• Your instructions:
After repeating the line containing "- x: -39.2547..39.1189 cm", stop; until then, repeat each line of the listing below exactly, starting with the first.

• Raw data:
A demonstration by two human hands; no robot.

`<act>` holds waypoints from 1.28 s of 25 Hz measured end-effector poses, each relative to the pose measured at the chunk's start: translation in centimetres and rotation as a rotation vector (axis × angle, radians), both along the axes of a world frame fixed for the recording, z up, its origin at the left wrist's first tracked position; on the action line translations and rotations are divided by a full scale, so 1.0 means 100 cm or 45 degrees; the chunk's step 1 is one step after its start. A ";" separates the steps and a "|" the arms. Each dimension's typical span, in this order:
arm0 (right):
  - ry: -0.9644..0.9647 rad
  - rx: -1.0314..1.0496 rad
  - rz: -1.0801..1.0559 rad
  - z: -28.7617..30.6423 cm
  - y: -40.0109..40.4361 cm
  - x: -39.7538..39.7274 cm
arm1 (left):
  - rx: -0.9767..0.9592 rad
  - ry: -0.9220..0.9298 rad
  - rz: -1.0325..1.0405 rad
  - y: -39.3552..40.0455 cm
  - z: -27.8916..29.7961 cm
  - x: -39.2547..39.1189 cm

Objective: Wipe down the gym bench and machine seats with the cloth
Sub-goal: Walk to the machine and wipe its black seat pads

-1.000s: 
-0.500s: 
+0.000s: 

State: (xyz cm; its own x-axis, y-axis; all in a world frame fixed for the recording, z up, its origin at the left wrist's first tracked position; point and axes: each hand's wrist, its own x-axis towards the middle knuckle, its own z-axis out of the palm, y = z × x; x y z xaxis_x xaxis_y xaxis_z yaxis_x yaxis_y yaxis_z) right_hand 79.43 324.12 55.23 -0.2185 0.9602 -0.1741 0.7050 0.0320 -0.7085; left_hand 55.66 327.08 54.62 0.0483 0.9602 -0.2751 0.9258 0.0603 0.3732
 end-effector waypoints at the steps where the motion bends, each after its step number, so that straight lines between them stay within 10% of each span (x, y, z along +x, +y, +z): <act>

• Result of this task:
A demonstration by two human hands; no robot.

`<act>` holds waypoints from 1.28 s of 25 Hz measured end-effector poses, each relative to the pose measured at the chunk's start: translation in centimetres and rotation as a rotation vector (axis × angle, radians), both along the axes of a world frame fixed for the recording, z up, its origin at the left wrist's first tracked position; on the action line translations and rotations are divided by a full scale, so 1.0 means 100 cm or 45 degrees; the chunk's step 1 is one step after its start. A ";" separates the steps and a "|" the arms. Each dimension's typical span, in this order:
arm0 (right):
  - ry: -0.9644..0.9647 rad
  - rx: -1.0314..1.0496 rad
  - rz: -1.0801..1.0559 rad
  - z: -28.7617..30.6423 cm
  - y: -40.0109..40.4361 cm
  - x: -39.7538..39.7274 cm
arm1 (left):
  - rx: -0.9767..0.9592 rad
  - ry: -0.9220..0.9298 rad
  - rz: -1.0325..1.0405 rad
  - y: -39.3552..40.0455 cm
  - z: -27.8916..29.7961 cm
  - x: -39.2547..39.1189 cm

No more work is needed on this answer.